Warning: This article is intended for study purposes only and should not be used for illegal purposes.
In the previous article, "Mobike Bike unofficial Big Data analysis" mentions my data analysis of the bicycle during the Spring Festival, in the later series of articles I will further explain how my crawler crawled efficiently to this data.
Why climb the data of the worship
It was the first shared bike to enter Chengdu, and every day when I came down from the subway I could see a lot of bikes in the app, but when I got there, I found the car wasn't there. Some cars do not know where to hide, some cars may be in the back of the building, due to GPS errors and can not find it, some cars were put into the community inside, separated so that cyclists can not get to the car.
So is there a way to analyze whether these cars become zombie cars by getting the data from these bikes? Does anyone deliberately put it in a neighborhood that people can't get?
With these questions, I began to study how to get the data.
Where to get the data
If you can see the data, then we always have the means to automate the acquisition of this data. But the method of acquiring data determines the efficiency of data acquisition, and for the purpose of data analysis of the bicycle, the crawler is able to obtain more data in a short period of time (usually about 10 minutes or so), which is useful for data analysis. So where does the data come from?
The most direct source is the app for the bike. Modern software design is to pay attention to the separation of the front and back, and the service will serve the app, Web pages and so on. In this trend we just need to figure out the HTTP request for the software. The following tools are generally available:
Direct Grab Bag:
HTTP request packet capture and debugging with proxy:
Fiddler 4
Charles
Packet Capture (Android)
Because my phone does not have root, on the router to grab packets and too much interference, for HTTPS is not good. So you can only use Fiddler or Charles to try it out first. Hang up the fiddler agent, and then move the location on the phone to see if there are any new requests. Unfortunately, it seems that the request is to get a map of the High German, and there is no data related to Mobike car.
What's the matter? Try the phone. Replaced packet capture after sure there is traffic, in the request to find my most concerned about that:
4372317-de272f8395d2106f.png
This API request at a glance is very obvious, in the postman to try the correct return information, it seems that you!
Too early to be happy
A continuous crawl of data for a few days, the data analysis, found that the bicycle's GPS seems to have been beating, and sometimes beats will be more than a few kilometers away, obviously not a normal value.

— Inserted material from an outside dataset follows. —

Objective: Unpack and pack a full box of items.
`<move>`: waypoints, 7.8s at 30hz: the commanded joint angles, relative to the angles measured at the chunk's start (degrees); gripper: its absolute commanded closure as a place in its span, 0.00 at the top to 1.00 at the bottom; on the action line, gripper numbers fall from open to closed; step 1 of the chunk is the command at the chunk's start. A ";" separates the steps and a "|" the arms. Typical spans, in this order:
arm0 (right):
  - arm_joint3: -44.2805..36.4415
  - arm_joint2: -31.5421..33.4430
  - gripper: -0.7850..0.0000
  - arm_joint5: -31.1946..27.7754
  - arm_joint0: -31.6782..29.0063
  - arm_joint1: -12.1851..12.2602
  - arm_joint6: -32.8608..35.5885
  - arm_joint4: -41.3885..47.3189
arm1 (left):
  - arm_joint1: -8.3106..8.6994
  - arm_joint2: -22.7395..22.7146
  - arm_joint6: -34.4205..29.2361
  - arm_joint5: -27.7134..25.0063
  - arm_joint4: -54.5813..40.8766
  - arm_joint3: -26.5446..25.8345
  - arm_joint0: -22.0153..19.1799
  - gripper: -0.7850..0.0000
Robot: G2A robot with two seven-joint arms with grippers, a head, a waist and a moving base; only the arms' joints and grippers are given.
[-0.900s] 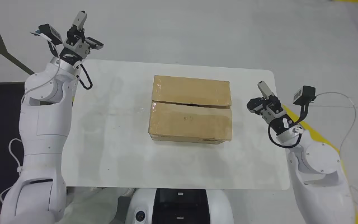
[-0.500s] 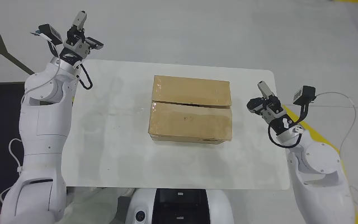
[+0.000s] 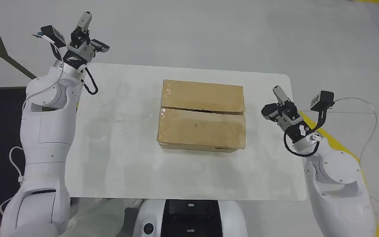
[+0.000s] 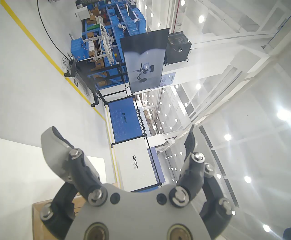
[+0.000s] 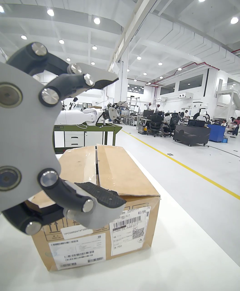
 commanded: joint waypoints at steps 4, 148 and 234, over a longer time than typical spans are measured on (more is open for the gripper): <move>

Is it their interface that did the hands and feet back with false data? I have observed that even in the app, the data returned by the bike also bounces. One day early in the morning, I had a few minutes to refresh my car near my home to see if that was true.
I couldn't find the picture, but the observation came to the conclusion that there was really a problem with the location returned in the app. There was a car in a very remote location, and soon disappeared, and later came back, and I caught the data match. And this beat and cell phone, mobile phone number, and even the mobile operator does not have a relationship, indicating that this beating is the problem of the interface, but also on the other hand to explain why the time to see the car but actually there is no car.

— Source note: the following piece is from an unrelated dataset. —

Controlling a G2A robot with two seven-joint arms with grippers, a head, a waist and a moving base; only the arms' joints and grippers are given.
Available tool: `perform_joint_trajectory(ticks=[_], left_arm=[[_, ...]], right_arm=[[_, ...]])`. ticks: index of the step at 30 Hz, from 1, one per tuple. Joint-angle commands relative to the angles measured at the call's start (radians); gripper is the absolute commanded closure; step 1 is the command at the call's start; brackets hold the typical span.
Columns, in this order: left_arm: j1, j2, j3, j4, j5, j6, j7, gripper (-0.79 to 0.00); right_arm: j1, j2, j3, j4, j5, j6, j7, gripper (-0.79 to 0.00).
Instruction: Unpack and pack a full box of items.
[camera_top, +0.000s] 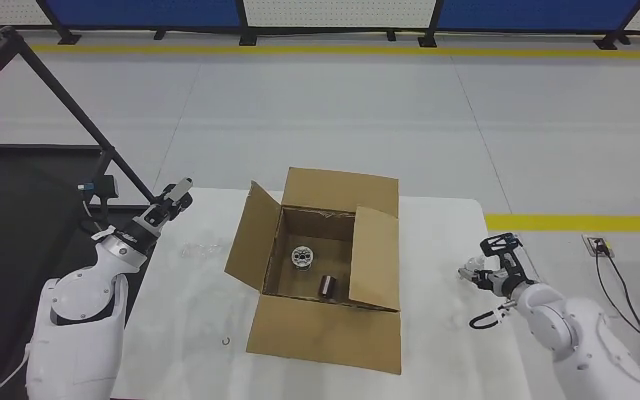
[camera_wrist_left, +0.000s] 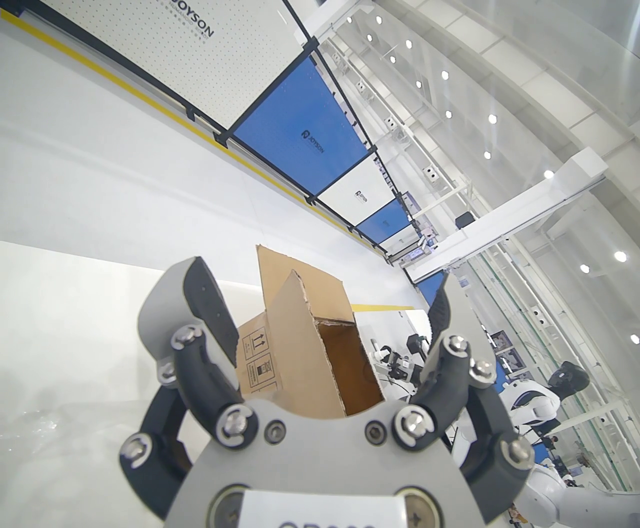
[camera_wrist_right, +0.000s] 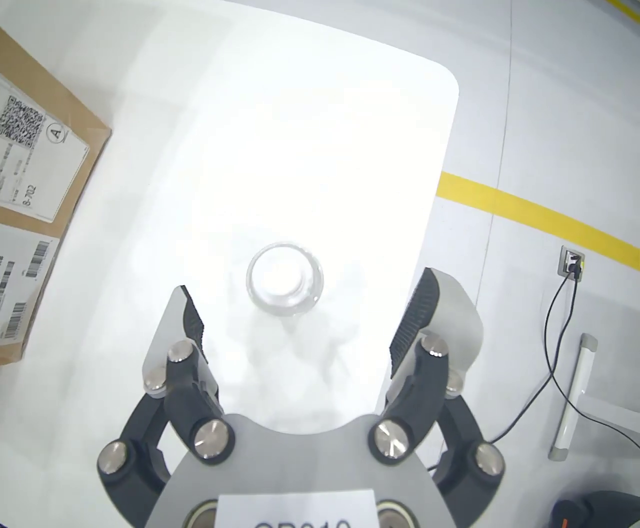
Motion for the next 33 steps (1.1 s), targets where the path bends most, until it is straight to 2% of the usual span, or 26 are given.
perform_joint_trajectory(ticks=[1,2,3,8,13,18,22,27,33], left_arm=[[0.0,0.0,0.0,0.0,0.0,0.0,0.0,-0.785],[0.0,0.0,0.0,0.0,0.0,0.0,0.0,-0.785],[0.0,0.0,0.0,0.0,0.0,0.0,0.0,-0.785],[0.0,0.0,0.0,0.0,0.0,0.0,0.0,-0.785],[0.0,0.0,0.0,0.0,0.0,0.0,0.0,-0.785],[0.0,0.0,0.0,0.0,0.0,0.0,0.0,-0.785],[0.0,0.0,0.0,0.0,0.0,0.0,0.0,-0.785],[0.0,0.0,0.0,0.0,0.0,0.0,0.0,-0.785],[0.0,0.0,0.0,0.0,0.0,0.0,0.0,-0.785]], right_arm=[[0.026,-0.003,-0.013,0.039,0.012,-0.02,-0.001,-0.256],[0.041,-0.005,-0.019,0.056,0.018,-0.033,0.001,-0.148],[0.052,-0.006,-0.024,0.071,0.018,-0.041,-0.003,0.0],[0.085,-0.009,-0.033,0.116,0.037,-0.103,-0.036,0.0],[0.082,-0.004,-0.01,0.073,0.039,-0.132,-0.078,0.0],[0.09,0.003,0.022,-0.087,0.034,-0.102,-0.048,0.0],[0.145,0.0,-0.001,-0.249,0.039,-0.1,0.019,0.0],[0.322,-0.025,-0.156,-0.306,0.024,-0.152,0.118,0.0],[0.577,-0.099,-0.438,-0.183,0.079,-0.245,0.119,0.0]])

This is a circle of friends before the video, you can see there is a tip near the camp gate, where in fact the car is parked, but the GPS track shows in a short time in the vicinity of the crowded, even crowded to a very long, and back to that position.
This kind of data is useless for data analysis, I almost gave up.
Turn
With the popularity of the small program, the motorcycle is also in the first time out of the small program. I smiled at a glance, good, and gave me a data source, try. It is easy to determine the API after grabbing a data with packet capture, and the process is not elaborated. Crawl after crawling for two or three days of data, found a turnaround, the data in line with the normal cycle of cycling.
The remaining thing is to improve the efficiency of the crawler.
Other attempts
Sometimes the direct analysis of the app's source code will be convenient to find the API portal, the app of the Android side of the anti-compilation, but found that in addition to some of the resource files useful, the other files are with Qihoo 360 of the obfuscation shell. Online an article analysis how to carry out shelling, but I do not have much time to study, also forget.
Also talk about the design of API
The API of the bike is easy to crawl and analyze, largely because of the simplistic API design:
Use HTTP requests only, making it easy to capture packet analysis
The request is not encrypted in any of these APIs, making its services easily accessible to people.
In addition, the applet is also an important source of leaking APIs, after all, in the app request requests can be encrypted through the native code and then issued, but in the small program does not seem to have such a function.
If you are interested, you can try to look at the request of the small Blue Bike app, they use the HTTPS request, the data request encryption, to crawl their data difficulty will increase a lot.
Of course, if the motorcycle official does not care about the data, such API design is OK.